# About this task:
What's needed is an exact copy of all the data below, without pictures.

# Available data:
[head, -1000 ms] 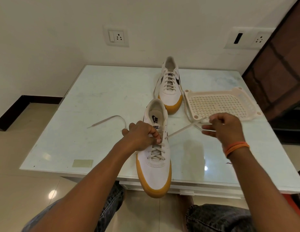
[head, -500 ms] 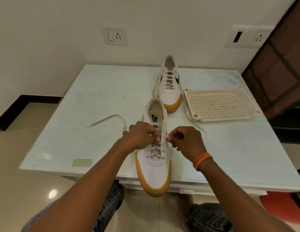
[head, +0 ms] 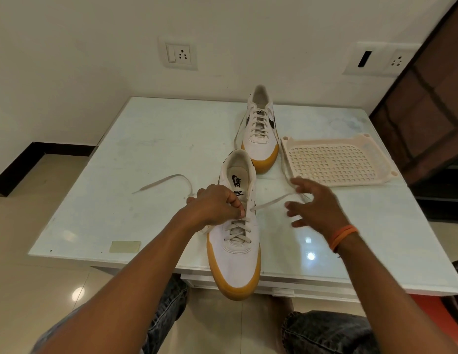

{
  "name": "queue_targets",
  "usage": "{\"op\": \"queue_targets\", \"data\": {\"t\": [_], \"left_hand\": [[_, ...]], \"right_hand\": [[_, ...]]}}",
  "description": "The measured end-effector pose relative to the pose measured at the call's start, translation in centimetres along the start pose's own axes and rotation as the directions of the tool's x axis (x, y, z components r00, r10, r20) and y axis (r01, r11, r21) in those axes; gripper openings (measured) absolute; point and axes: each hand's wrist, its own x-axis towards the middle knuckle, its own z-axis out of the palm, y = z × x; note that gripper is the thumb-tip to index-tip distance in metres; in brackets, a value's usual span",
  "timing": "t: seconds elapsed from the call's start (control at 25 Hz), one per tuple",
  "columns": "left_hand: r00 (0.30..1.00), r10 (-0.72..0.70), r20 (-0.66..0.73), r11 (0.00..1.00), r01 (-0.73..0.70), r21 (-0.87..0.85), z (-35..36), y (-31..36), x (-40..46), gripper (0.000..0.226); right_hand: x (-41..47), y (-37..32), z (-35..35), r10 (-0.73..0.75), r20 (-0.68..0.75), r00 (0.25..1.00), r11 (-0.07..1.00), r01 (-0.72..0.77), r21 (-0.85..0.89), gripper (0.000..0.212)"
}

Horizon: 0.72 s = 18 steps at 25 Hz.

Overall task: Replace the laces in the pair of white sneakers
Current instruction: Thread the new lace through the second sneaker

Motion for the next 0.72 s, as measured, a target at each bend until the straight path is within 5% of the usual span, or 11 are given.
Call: {"op": "queue_targets", "data": {"t": [0.08, 0.28, 0.52, 0.72], "left_hand": [[1.0, -0.005, 0.01, 0.999, 0.005, -0.037, 0.2, 0.0, 0.2, 0.017], [0.992, 0.101, 0.07, 0.985, -0.09, -0.146, -2.5, 0.2, -1.1, 0.013], [0.978, 0.201, 0.054, 0.931, -0.208, 0.3, -3.5, -0.4, -3.1, 0.024], [0.918, 0.377, -0.123, 0.781, -0.244, 0.574, -2.8, 0.7, -3.4, 0.019]], "right_hand": [[-1.1, -0.6, 3.1, -0.022, 0.172, 0.985, 0.999, 0.027, -0.026, 0.028], [-1.0, -0.2, 5.0, -0.059, 0.119, 0.991, 0.997, 0.063, -0.034, 0.011], [-0.8, -0.2, 4.9, -0.019, 0.157, 0.987, 1.0, 0.022, -0.015, 0.009], [-0.8, -0.4, 4.8, -0.013, 0.14, 0.99, 1.0, 0.014, -0.002, 0.01]]}}
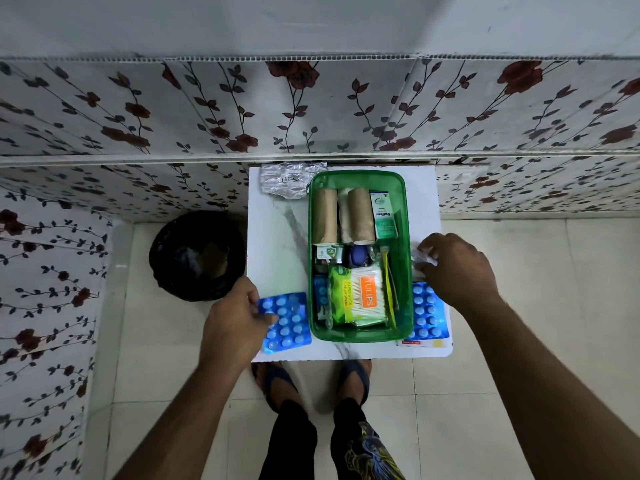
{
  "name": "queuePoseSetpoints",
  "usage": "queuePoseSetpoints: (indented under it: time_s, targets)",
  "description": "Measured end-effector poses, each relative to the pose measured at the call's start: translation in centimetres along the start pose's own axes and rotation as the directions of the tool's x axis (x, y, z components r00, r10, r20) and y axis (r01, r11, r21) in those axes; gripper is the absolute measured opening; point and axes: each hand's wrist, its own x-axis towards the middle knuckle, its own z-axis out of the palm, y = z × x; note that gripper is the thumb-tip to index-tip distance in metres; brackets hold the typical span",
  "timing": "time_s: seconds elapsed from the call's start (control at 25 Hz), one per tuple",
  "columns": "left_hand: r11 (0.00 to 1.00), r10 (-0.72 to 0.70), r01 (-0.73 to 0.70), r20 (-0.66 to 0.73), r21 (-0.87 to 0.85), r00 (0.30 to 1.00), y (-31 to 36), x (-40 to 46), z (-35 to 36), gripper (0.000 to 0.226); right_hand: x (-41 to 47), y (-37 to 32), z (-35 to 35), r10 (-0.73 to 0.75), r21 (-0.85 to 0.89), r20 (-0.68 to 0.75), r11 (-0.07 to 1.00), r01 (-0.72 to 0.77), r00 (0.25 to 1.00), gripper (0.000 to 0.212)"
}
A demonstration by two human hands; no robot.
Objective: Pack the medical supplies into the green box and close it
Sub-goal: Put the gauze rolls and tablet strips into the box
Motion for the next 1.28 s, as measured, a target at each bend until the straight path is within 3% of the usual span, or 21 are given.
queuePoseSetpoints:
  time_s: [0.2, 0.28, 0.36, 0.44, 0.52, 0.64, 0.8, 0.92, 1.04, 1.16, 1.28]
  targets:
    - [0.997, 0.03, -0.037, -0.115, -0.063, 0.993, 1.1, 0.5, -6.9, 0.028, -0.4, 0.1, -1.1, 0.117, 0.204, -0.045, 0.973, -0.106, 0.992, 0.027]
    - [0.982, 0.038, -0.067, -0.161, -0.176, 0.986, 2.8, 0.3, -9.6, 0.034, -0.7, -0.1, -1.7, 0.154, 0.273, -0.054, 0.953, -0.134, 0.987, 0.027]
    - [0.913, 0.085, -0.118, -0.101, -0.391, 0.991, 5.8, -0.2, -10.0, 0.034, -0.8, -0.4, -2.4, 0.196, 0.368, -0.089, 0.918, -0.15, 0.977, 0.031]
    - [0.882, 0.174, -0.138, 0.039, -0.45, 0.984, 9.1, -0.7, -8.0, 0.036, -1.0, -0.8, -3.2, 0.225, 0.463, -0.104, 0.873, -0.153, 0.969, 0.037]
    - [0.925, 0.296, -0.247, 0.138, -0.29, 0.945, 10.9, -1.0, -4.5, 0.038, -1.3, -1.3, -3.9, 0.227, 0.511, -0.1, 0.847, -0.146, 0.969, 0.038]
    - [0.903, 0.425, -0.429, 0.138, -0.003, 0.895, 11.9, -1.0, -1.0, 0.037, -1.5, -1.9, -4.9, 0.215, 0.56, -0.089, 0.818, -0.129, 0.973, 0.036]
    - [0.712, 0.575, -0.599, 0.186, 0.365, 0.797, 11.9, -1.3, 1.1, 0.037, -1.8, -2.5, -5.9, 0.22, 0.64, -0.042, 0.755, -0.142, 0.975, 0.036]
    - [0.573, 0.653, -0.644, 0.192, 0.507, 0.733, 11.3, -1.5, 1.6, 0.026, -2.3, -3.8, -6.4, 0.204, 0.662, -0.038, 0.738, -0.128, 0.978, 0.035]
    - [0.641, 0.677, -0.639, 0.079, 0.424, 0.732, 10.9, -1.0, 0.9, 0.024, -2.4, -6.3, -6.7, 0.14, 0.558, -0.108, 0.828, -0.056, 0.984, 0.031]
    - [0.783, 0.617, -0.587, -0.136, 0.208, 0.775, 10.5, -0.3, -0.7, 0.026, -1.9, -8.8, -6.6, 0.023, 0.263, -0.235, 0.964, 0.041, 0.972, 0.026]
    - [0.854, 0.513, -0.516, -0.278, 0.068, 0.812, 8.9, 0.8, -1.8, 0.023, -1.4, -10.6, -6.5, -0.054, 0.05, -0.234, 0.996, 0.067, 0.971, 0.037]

# Written solution:
[head, -1000 ms] 
[head, -500 ms] 
[head, +0 ms] 

{
  "name": "queue_targets",
  "usage": "{\"op\": \"queue_targets\", \"data\": {\"t\": [_], \"left_hand\": [[_, ...]], \"right_hand\": [[_, ...]]}}",
  "description": "The measured end-effector pose relative to the pose measured at the call's start, translation in centimetres along the start pose's own axes and rotation as the directions of the tool's x axis (x, y, z components r00, r10, r20) and y axis (r01, r11, r21) in those axes; gripper openings (measured) absolute; point and axes: each hand's wrist, its own x-axis towards the middle knuckle, its own z-axis out of the palm, y = z × x; note that gripper is the thumb-tip to index-tip distance in metres; in brackets, a value's usual span",
  "timing": "t: seconds elapsed from the call's start (control at 25 Hz), one per tuple",
  "columns": "left_hand: r00 (0.30..1.00), r10 (-0.72..0.70), r20 (-0.66..0.73), r11 (0.00..1.00), r01 (-0.73..0.70), r21 (-0.87..0.85), z (-35..36), y (-31..36), x (-40..46), gripper (0.000..0.226); right_hand: x (-41..47), y (-37..32), z (-35..35), r10 (-0.73..0.75), r20 (-0.68..0.75), r00 (0.25..1.00), r11 (-0.07..1.00), r01 (-0.72..0.77), r21 (-0.85..0.89), gripper (0.000..0.212)"
}

Horizon: 0.72 s = 18 steps at 25 Hz.

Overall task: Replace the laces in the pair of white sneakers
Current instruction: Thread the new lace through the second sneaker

Motion for the next 0.72 s, as measured, a target at each bend until the straight path is within 5% of the usual span, or 11 are given.
Call: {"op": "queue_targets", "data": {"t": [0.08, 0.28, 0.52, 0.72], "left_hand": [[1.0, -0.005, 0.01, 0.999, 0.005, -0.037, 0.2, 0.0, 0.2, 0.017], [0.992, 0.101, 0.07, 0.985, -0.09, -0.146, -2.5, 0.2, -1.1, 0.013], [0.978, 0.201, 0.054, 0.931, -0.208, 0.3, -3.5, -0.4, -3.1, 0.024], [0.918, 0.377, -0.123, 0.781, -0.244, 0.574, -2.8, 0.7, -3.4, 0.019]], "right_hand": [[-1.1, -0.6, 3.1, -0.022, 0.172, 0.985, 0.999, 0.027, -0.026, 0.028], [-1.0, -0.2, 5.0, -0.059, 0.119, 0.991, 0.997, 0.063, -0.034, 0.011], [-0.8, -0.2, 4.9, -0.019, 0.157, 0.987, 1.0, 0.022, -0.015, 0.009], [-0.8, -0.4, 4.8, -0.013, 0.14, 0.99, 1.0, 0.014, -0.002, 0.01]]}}
{
  "name": "queuePoseSetpoints",
  "usage": "queuePoseSetpoints: (indented under it: time_s, targets)",
  "description": "Measured end-effector poses, each relative to the pose measured at the call's start: translation in centimetres along the start pose's own axes and rotation as the directions of the tool's x axis (x, y, z components r00, r10, r20) and y axis (r01, r11, r21) in those axes; gripper is the absolute measured opening; point and axes: each hand's wrist, its own x-axis towards the middle knuckle, its own z-axis out of the palm, y = z × x; note that gripper is the thumb-tip to index-tip distance in metres; brackets hold the typical span",
  "timing": "time_s: seconds elapsed from the call's start (control at 25 Hz), one per tuple",
  "columns": "left_hand: r11 (0.00 to 1.00), r10 (-0.72 to 0.70), r01 (-0.73 to 0.70), r20 (-0.66 to 0.73), r21 (-0.87 to 0.85), r00 (0.30 to 1.00), y (-31 to 36), x (-40 to 46), z (-35 to 36), gripper (0.000 to 0.226); right_hand: x (-41 to 47), y (-37 to 32), z (-35 to 35), r10 (-0.73 to 0.75), r21 (-0.85 to 0.89), r20 (-0.68 to 0.75), r11 (-0.07 to 1.00), r01 (-0.72 to 0.77), r00 (0.25 to 1.00), gripper (0.000 to 0.212)"
}
A demonstration by two human hands; no robot.
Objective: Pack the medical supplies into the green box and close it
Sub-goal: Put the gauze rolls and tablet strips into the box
Motion for the next 1.28 s, as measured, a target at each bend until the straight path is within 3% of the usual span, or 21 are given.
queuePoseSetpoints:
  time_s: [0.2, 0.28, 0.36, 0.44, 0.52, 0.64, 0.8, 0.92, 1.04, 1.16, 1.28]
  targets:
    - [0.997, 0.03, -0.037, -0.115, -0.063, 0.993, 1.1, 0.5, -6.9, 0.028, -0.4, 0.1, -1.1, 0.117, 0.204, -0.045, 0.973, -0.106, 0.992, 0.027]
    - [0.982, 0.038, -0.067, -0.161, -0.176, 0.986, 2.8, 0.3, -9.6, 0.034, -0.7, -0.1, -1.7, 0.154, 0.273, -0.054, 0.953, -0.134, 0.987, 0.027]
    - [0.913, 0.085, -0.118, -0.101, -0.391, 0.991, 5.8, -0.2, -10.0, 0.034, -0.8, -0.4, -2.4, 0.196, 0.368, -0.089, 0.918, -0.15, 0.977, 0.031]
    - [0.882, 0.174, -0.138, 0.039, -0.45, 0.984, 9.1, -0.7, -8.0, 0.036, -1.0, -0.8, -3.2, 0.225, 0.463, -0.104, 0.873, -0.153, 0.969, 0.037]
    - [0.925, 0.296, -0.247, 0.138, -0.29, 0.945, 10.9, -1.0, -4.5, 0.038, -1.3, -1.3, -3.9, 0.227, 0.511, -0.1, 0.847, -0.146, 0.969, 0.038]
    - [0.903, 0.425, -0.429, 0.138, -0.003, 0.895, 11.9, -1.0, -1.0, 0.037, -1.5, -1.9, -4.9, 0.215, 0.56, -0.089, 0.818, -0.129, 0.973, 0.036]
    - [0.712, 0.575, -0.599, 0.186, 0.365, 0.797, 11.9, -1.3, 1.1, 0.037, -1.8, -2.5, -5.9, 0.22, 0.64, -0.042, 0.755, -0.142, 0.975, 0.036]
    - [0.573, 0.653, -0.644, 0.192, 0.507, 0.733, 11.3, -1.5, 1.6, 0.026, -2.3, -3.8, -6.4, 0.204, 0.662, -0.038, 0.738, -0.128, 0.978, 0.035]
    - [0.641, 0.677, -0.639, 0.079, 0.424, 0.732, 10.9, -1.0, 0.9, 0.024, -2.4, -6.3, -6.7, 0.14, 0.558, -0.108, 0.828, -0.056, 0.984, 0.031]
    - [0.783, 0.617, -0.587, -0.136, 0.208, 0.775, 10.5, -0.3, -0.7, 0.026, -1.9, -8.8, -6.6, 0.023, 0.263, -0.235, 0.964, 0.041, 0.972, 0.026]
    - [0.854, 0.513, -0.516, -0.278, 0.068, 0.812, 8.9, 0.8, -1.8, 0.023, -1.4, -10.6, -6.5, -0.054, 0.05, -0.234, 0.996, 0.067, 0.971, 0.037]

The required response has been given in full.